• **Exercise data**
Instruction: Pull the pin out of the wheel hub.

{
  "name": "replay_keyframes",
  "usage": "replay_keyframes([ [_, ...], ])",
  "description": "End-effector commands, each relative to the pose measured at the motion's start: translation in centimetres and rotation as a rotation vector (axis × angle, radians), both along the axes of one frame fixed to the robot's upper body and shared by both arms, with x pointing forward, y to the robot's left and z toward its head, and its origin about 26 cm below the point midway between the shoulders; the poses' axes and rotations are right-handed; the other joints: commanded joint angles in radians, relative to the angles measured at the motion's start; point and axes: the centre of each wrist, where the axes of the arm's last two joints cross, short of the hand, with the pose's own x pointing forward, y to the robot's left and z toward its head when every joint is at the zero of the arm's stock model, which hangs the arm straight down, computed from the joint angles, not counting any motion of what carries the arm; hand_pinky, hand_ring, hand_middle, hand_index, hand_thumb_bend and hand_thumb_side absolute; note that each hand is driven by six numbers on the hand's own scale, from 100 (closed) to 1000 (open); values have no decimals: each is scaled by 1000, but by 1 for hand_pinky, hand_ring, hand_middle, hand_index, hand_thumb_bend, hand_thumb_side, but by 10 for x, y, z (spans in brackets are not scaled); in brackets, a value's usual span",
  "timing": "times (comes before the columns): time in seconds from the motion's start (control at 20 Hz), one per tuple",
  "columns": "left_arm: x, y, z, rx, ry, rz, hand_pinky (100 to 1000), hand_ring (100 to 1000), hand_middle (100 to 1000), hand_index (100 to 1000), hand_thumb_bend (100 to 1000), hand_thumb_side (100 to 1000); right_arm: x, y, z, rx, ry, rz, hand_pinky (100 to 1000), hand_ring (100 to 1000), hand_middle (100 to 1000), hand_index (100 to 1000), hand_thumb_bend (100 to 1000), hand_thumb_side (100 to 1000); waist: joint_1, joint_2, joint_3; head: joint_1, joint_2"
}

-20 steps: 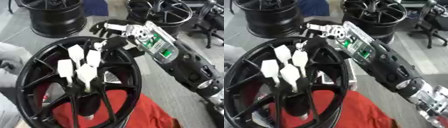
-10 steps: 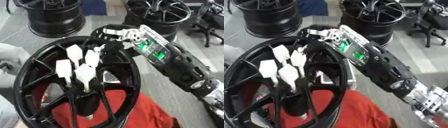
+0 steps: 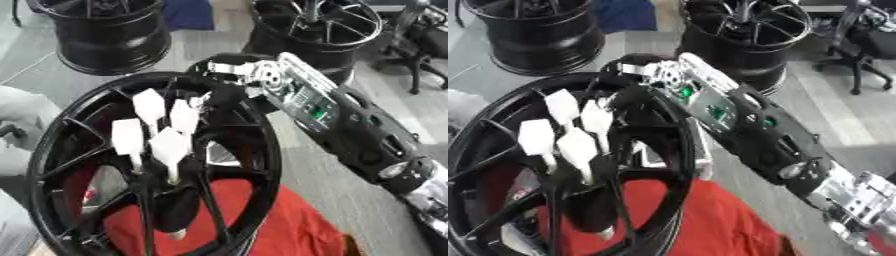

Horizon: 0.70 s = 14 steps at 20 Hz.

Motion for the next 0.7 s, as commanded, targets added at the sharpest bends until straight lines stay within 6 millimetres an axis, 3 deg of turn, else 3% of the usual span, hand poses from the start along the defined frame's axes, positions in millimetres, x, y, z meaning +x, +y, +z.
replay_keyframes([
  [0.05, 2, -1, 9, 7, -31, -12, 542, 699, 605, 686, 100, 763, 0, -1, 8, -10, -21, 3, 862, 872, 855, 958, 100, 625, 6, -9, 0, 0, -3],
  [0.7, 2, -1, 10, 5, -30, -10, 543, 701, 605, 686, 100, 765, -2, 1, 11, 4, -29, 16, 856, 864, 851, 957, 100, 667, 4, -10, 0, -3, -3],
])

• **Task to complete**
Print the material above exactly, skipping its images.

• **Answer for the task**
Instruction: Pull the pin out of the wheel hub.

{
  "name": "replay_keyframes",
  "usage": "replay_keyframes([ [_, ...], ])",
  "description": "End-effector commands, each relative to the pose measured at the motion's start: translation in centimetres and rotation as a rotation vector (axis × angle, radians), both along the axes of one frame fixed to the robot's upper body and shared by both arms, with x pointing forward, y to the robot's left and z toward its head, and its origin about 26 cm below the point midway between the shoulders; the poses' axes and rotations are right-handed; the other joints: commanded joint angles in radians, relative to the angles measured at the motion's start; point and axes: the centre of each wrist, where the axes of the arm's last two joints cross, short of the hand, with the pose's own x pointing forward, y to the robot's left and z toward its head when every joint is at the zero of the arm's stock model, which hangs the arm straight down, computed from the joint angles, not counting any motion of what carries the arm; hand_pinky, hand_ring, hand_middle, hand_index, hand_thumb_bend and hand_thumb_side absolute; note that each hand is driven by six numbers on the hand's own scale, from 100 (closed) to 1000 (open); values have no decimals: each is scaled by 1000, but by 1 for hand_pinky, hand_ring, hand_middle, hand_index, hand_thumb_bend, hand_thumb_side, but by 10 for x, y, z (spans in brackets are not scaled); in brackets, a value's usual span",
  "timing": "times (comes before the columns): time in seconds from the motion's start (control at 20 Hz), one per tuple",
  "columns": "left_arm: x, y, z, rx, ry, rz, hand_pinky (100 to 1000), hand_ring (100 to 1000), hand_middle (100 to 1000), hand_index (100 to 1000), hand_thumb_bend (100 to 1000), hand_thumb_side (100 to 1000); right_arm: x, y, z, rx, ry, rz, hand_pinky (100 to 1000), hand_ring (100 to 1000), hand_middle (100 to 1000), hand_index (100 to 1000), hand_thumb_bend (100 to 1000), hand_thumb_side (100 to 1000); waist: joint_1, joint_2, joint_3; head: joint_1, joint_2"
}

-20 steps: 
-10 steps: 
+0 steps: 

Horizon: 0.70 s = 14 steps at 20 Hz.

Motion for the next 0.7 s, as commanded, targets added at the sharpest bends until straight lines stay within 6 millimetres an axis, 3 deg of turn, else 3% of the usual span, hand poses from the start along the defined frame's axes, positions in millimetres, x, y, z meaning +x, +y, +z.
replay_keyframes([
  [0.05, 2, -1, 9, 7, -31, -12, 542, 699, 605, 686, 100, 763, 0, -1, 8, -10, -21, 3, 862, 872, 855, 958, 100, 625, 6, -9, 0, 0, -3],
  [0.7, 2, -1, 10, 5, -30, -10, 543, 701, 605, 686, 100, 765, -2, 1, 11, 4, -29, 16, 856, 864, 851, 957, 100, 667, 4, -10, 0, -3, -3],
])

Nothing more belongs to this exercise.